Slalom gigante per evitare uno spoiler

Se proprio decideste di andare al cinema in questo periodo, andateci con criterio. Fate finta che ci sia solo un film degno di essere visto e che abbiate una sola possibilità. Se vi fidate di questo blog, ascoltate il suo consiglio. Lasciate perdere Jessica Chastain ne Gli occhi di Tammy Faye, che illustra l’universo dei telepredicatori americani ma non sfrutta l’occasione approfondendo veramente; soprassedete su Nightmare Alley di Guillermo Del Toro, che noirizza i suoi soliti fantasmi per introdursi in un luna park che pare una prigione metafisica. Tenete conto che l’altro film degno di essere visto è su Apple tv+ (Macbeth di Joel Coen) e che gli altri due-tre meritevoli (West Side Story, Un eroe e Scompartimento n°6) sono usciti da oltre un mese e che se non li avete guardati fino adesso, perché dovreste farlo ora?, e rivolgetevi all’unico film a cui pensavo già sette righe fa, prima di questa sfiancante introduzione. L’unico film davvero da vedere in questo periodo è Stringimi forte di Mathieu Amalric.

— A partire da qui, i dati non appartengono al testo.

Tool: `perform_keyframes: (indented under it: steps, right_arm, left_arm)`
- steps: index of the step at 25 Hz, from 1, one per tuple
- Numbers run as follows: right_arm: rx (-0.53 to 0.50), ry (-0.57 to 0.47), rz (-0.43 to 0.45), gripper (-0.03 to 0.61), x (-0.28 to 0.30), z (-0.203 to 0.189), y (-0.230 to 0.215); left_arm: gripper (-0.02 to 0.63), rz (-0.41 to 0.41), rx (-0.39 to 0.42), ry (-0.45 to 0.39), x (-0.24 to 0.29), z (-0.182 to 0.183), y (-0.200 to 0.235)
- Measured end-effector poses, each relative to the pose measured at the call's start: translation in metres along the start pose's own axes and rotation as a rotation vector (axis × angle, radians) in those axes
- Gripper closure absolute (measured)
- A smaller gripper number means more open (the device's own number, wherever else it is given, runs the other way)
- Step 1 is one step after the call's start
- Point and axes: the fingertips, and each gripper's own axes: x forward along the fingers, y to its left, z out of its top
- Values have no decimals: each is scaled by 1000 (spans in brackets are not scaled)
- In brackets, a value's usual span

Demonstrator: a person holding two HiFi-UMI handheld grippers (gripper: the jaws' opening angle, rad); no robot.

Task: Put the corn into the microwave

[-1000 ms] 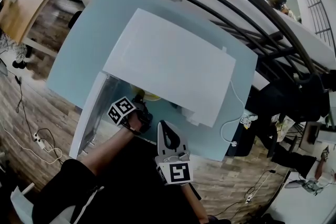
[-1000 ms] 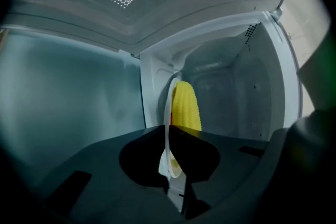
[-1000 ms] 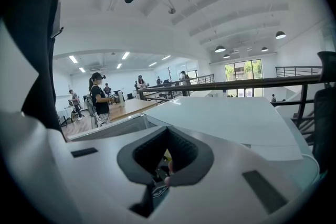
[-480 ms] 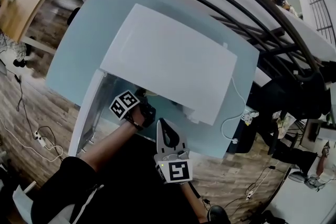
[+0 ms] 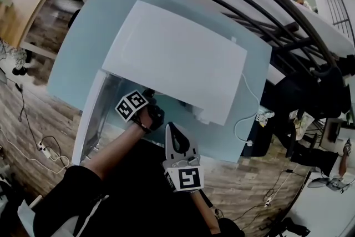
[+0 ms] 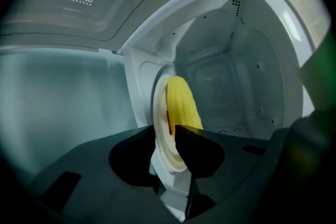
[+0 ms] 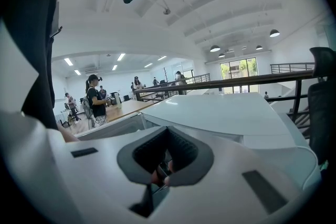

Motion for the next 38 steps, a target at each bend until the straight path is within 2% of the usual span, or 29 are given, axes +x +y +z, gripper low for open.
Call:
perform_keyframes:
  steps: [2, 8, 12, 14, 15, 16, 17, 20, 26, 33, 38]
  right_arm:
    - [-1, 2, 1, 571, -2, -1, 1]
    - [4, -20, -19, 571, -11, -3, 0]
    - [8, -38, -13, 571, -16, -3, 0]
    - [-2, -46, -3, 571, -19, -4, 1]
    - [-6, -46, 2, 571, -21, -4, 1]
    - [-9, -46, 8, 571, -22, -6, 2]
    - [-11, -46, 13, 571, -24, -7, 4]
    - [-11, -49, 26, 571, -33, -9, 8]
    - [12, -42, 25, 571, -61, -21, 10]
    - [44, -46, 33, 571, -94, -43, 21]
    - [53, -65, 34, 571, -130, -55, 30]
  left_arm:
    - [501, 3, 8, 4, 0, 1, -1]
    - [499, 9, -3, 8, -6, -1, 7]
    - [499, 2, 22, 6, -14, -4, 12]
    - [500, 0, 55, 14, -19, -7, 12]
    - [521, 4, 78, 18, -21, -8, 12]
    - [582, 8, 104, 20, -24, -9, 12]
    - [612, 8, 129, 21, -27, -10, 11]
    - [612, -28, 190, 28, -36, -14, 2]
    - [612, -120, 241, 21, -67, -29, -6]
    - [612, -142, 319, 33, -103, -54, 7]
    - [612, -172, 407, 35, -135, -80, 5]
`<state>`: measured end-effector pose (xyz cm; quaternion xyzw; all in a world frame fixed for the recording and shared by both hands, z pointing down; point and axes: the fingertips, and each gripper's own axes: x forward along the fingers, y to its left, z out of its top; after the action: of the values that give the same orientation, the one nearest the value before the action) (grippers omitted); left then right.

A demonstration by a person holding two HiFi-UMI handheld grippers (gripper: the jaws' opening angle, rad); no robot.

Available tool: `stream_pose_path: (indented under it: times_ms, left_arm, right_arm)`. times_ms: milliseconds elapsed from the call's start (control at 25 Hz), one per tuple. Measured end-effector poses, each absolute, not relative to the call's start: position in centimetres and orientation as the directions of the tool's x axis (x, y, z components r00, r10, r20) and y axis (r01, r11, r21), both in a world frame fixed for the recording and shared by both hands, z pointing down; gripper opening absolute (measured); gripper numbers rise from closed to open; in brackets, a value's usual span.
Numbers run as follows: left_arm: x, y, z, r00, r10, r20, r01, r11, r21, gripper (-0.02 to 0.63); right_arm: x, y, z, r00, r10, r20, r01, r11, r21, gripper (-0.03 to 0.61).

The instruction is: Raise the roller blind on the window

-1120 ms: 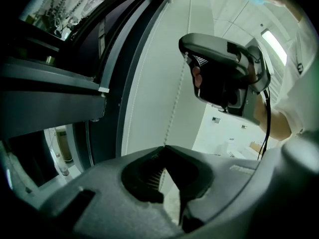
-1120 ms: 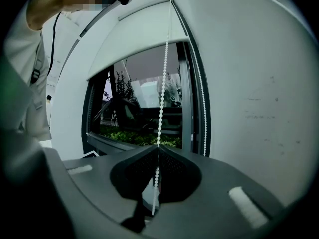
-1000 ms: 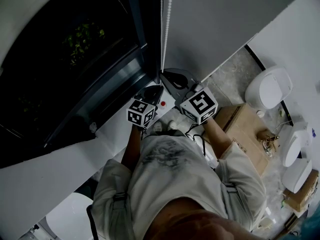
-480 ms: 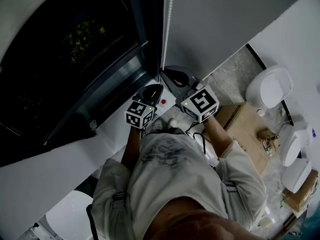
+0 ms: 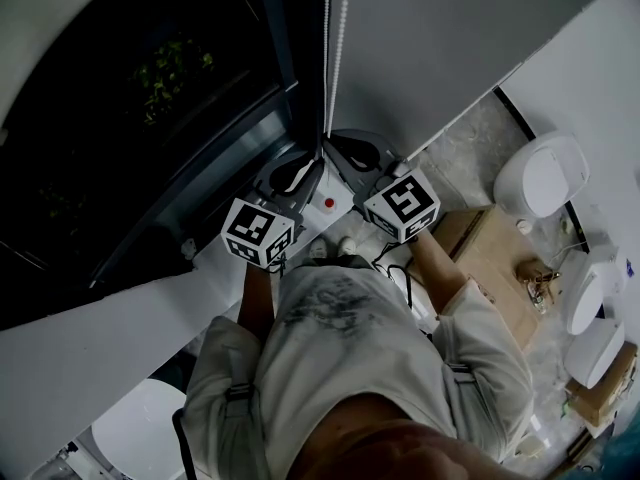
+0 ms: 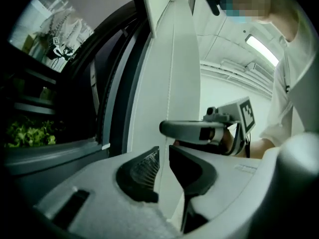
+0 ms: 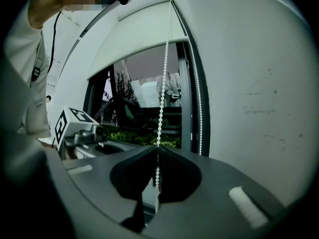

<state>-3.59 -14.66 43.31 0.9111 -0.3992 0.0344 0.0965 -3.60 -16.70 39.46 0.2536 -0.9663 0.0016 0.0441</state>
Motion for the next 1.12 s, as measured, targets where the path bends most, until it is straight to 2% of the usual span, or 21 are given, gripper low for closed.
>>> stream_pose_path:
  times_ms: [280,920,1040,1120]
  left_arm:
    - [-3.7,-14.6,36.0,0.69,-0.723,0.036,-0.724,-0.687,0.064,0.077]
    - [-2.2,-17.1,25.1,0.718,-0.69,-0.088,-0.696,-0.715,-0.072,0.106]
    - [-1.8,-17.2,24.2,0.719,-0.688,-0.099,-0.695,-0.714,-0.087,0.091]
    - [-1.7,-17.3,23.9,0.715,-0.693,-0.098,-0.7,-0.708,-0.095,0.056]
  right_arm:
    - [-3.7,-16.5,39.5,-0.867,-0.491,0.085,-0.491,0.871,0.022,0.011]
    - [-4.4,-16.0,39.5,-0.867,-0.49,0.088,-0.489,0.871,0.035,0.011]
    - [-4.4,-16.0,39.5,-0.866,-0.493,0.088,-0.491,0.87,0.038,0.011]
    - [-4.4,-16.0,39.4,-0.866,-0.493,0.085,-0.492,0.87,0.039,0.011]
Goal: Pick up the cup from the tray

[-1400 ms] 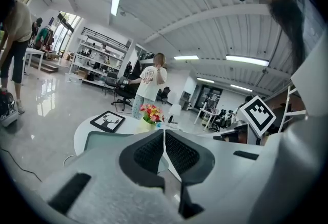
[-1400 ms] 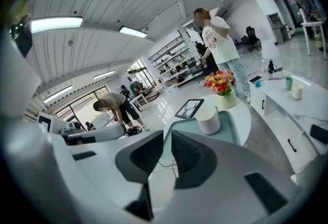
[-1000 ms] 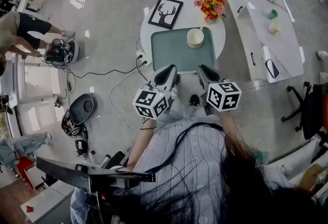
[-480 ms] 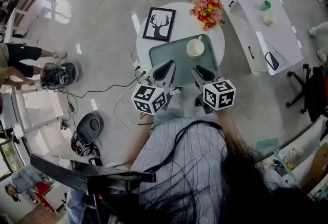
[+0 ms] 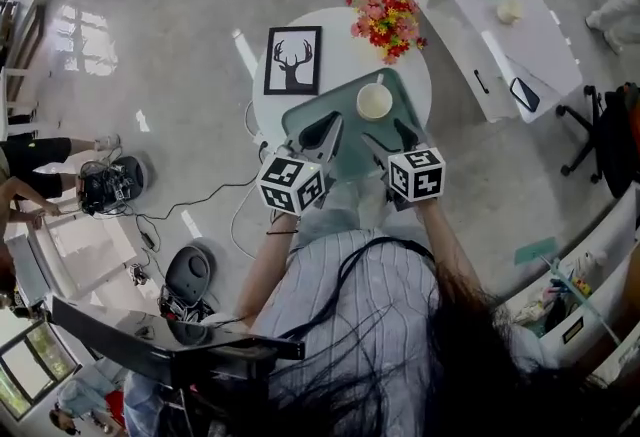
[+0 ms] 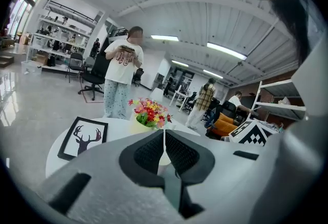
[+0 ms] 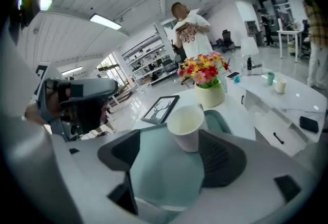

Che non è solo un grandissimo attore ma anche un ottimo regista, nonostante le sue interpretazioni facciano sempre passare in secondo piano le sue regie. Sapete chi è Amalric, vero? L’avete visto in un sacco di film, con il suo occhio bufonide e la sua aria spensieratamente sbattuta.

Eccolo.

In partenza Stringimi forte sembra l’ennesimo film su una donna in crisi che si dà alla fuga. C’è Vicky Krieps, la lungagnona lussemburghese lanciata come protagonista da Paul Thomas Anderson ne Il filo nascosto, confermatasi ne L’isola di Bergman di Mia Hansen-Løve e semiaffossata in quel delirio da adolescente problematico che è Old. La mente va a tutte le fughe di donne in crisi: Natalie Ravenna in Non torno a casa stasera di Coppola, ma Natalie non riusciva ad accettare la sua gravidanza. Quella di Barbara Loden in Wanda, da lei stesso diretta, ma Barbara era la moglie di Elia Kazan e nel cinema anni Settanta si faceva così, senza un motivo che non fosse la sola voglia di scappare. Quella di Frances McDormand in Nomadland, ma Frances non aveva più niente da perdere perché aveva perso tutto. Oppure quella di Thelma & Louise, ma Thelma & Louise, alla fine, si comportavano come dei tamarri di Watts, quartiere degradato di Los Angeles, per cui forse è meglio passare oltre. E allora ricordiamo quella di Robin Wright nel poco visto Land, che è un po’ come Into the Wild ma in montagna e che forse forse qualcosa in comune con quello di cui stiamo parlando, guardando bene, ce l’ha. Ma vabbe’, non spoileriamo. Piuttosto parliamone alla larga. Vicky Krieps va via di casa. Sembra che lo faccia nello stesso istante in cui il marito e i due figli fanno colazione, ma se si sta attenti si nota che la luce dall’esterno non è la stessa, per cui non sta fuggendo contemporaneamente, lo sta facendo in parallelo. Prodigi del montaggio (ma non di quello alternato, ovviamente). Mathieu Amalric, che scrive e sceneggia giostrando come se stesse dirigendo una lunga suite sinfonica, intorbida e confonde à la Charlie Kaufmann, ma a differenza del buon Charlie (a proposito: Einaudi quando cazzo pubblicherà il suo romanzo Antkind, uscito negli Stati Uniti da ormai quasi due anni?), che quasi sempre se ne fotte, proprio perché punta deliberatamente a fotterti, Amalric fornisce degli agganci, dei piccoli riferimenti, degli indizi, che messi insieme retrospettivamente forniscono una dimensione jamesiana, alla Giro di vite, per intendersi (ma se non c’intendiamo è meglio, così non vi rovinate il film).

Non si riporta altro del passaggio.